## Problem requirements
Throughout the material below, count each line in which the word "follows" appears, then reply with the count only.

## Data provided
──────
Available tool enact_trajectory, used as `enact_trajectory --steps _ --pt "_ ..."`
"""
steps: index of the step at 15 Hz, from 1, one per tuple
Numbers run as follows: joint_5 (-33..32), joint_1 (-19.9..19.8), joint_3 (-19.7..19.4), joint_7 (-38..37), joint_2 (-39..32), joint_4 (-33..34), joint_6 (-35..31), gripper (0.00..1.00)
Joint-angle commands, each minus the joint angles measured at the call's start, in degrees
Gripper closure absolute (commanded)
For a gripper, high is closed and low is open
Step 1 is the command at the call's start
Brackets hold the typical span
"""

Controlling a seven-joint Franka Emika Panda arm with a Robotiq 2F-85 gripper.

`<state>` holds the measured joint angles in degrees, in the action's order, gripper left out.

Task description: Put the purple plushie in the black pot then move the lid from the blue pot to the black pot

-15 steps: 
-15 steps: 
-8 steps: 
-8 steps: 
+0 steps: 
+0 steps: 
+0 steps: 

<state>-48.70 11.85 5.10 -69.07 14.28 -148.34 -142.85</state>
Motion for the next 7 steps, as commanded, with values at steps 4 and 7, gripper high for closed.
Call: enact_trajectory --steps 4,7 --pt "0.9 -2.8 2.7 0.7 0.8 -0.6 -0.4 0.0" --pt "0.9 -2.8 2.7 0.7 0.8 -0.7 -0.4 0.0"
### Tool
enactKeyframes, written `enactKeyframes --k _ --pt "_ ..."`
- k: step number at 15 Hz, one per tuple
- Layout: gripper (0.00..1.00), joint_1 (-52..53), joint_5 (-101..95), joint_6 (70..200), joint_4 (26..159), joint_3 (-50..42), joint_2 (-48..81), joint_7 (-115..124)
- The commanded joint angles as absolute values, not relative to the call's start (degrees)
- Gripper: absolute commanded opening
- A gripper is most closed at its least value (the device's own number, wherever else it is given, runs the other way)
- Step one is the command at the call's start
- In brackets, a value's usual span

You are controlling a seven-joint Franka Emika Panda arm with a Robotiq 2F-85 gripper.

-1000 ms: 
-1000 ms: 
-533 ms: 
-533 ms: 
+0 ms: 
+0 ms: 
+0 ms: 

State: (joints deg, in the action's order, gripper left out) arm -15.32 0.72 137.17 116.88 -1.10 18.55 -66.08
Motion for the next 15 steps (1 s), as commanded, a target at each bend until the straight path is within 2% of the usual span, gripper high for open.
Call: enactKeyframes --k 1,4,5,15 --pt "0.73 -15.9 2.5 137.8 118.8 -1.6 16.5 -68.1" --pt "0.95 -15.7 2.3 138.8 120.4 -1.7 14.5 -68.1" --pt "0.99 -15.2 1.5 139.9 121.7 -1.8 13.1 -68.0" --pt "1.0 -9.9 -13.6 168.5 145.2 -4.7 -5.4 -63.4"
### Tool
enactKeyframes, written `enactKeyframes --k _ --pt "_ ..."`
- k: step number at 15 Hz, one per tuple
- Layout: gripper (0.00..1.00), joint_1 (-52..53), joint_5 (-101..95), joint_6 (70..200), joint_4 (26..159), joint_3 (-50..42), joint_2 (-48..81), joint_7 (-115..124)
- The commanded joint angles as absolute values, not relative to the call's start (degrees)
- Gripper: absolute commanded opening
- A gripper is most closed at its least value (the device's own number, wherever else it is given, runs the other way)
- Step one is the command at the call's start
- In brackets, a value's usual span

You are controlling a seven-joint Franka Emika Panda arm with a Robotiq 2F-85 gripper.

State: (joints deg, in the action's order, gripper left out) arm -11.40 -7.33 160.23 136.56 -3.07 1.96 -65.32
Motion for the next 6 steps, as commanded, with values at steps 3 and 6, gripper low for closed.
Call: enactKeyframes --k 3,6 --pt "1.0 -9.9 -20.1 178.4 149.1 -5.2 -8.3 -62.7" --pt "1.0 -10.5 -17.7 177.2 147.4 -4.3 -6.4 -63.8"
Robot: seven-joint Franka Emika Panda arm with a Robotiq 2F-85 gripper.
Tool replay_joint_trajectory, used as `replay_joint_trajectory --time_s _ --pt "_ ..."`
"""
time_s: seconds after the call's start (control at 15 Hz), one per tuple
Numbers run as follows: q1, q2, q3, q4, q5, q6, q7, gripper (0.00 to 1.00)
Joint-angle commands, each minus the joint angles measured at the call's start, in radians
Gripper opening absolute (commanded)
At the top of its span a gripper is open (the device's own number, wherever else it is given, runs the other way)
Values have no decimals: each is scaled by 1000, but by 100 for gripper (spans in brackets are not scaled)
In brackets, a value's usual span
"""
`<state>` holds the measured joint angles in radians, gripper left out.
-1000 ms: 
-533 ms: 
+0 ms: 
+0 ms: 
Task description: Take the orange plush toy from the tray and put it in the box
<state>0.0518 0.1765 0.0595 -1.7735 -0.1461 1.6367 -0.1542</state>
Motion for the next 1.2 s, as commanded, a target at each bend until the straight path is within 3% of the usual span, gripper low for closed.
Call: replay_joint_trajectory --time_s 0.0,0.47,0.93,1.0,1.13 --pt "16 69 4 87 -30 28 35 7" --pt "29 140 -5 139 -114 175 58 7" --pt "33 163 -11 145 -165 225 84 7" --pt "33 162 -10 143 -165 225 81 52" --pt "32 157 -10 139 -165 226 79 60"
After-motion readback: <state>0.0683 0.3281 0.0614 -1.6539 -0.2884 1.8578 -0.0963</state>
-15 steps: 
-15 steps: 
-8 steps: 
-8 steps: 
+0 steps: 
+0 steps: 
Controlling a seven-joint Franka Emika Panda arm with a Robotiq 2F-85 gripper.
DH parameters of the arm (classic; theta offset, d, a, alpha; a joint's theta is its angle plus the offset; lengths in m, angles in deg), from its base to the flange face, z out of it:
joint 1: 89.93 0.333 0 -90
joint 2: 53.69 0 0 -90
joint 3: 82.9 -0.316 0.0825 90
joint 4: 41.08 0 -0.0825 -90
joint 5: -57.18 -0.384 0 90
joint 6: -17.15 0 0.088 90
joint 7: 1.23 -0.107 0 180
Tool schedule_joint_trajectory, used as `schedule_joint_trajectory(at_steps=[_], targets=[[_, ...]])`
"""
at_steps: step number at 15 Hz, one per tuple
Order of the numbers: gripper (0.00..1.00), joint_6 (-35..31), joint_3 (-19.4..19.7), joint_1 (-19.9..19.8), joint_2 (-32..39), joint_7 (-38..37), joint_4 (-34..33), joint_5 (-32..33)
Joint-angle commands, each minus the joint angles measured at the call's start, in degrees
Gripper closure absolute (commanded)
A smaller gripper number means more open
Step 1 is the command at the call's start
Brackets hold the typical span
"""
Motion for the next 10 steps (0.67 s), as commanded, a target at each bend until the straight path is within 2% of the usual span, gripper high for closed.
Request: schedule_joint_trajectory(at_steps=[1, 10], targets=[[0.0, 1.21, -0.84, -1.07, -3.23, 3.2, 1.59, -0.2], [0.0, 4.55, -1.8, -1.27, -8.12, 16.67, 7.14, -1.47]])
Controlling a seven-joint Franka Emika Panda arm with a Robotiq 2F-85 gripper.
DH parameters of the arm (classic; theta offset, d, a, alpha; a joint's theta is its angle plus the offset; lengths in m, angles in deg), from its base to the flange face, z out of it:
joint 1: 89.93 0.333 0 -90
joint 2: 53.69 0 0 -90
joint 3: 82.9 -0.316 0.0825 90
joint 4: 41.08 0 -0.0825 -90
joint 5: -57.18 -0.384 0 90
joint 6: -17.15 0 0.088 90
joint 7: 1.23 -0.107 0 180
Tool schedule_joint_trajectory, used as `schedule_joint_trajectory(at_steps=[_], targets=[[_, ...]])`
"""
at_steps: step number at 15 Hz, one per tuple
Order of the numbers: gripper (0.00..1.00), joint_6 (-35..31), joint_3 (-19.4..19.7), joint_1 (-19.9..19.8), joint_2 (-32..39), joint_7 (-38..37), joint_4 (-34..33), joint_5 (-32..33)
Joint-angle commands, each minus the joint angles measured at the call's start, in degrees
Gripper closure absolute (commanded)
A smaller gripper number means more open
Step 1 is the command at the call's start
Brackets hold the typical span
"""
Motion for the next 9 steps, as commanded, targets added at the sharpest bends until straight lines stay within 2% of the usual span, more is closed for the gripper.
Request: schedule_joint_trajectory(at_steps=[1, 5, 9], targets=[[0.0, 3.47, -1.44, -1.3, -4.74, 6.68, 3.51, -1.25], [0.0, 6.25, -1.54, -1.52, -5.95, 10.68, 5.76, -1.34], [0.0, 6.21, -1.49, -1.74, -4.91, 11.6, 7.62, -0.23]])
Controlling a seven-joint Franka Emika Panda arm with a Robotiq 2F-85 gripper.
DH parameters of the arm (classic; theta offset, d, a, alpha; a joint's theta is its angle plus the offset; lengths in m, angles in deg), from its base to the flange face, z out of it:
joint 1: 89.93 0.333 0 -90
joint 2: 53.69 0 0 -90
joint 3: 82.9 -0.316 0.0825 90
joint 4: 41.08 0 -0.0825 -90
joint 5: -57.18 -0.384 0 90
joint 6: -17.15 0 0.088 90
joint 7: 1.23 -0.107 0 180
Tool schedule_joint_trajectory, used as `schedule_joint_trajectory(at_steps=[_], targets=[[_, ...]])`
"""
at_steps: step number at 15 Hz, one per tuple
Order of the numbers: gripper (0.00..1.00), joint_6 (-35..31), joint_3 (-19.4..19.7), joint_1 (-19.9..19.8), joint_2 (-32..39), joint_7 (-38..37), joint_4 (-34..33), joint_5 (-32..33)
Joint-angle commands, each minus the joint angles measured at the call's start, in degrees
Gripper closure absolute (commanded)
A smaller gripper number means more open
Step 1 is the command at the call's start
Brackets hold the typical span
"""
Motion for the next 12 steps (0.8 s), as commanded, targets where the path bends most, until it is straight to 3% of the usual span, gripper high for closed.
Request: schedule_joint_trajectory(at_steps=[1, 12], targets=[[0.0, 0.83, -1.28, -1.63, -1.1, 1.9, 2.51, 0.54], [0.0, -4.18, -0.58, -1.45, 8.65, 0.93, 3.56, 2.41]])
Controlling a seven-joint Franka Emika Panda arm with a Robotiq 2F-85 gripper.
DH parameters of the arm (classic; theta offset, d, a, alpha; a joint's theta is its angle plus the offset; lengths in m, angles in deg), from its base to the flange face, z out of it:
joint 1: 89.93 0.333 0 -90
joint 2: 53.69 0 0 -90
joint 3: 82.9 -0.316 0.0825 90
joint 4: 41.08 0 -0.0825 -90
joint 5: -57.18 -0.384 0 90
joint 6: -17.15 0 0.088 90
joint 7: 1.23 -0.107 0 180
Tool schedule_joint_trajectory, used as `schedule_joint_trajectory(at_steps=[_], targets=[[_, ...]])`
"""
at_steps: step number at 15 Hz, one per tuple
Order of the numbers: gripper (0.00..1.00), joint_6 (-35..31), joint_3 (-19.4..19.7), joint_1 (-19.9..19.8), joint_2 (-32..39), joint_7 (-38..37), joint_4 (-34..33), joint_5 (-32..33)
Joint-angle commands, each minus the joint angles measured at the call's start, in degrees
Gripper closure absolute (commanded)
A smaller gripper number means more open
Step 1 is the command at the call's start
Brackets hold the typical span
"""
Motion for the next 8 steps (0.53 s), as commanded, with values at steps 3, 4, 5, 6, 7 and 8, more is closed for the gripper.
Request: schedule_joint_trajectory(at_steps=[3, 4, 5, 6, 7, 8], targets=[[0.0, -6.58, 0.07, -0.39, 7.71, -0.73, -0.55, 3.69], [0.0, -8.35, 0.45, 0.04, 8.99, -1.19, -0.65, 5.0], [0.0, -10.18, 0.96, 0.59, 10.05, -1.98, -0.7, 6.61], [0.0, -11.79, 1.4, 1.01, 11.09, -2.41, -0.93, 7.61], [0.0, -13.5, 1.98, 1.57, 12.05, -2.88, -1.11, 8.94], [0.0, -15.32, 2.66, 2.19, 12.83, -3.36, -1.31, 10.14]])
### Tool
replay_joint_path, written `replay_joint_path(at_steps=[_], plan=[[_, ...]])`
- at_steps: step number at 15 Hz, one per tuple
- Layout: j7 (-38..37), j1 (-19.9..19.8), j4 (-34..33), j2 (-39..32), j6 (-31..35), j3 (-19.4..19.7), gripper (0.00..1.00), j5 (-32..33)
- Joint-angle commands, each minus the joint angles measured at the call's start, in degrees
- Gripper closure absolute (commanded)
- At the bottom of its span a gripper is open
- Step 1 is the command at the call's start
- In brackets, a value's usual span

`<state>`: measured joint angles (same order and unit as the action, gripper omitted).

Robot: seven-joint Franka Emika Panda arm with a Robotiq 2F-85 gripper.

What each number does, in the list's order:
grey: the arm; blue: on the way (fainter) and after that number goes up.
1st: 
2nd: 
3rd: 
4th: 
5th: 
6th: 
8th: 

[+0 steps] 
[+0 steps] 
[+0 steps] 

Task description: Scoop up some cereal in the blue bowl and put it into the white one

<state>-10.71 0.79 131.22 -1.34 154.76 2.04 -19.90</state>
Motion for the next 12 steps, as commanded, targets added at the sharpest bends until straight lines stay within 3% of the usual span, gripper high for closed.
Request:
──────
## Solution to this problem
2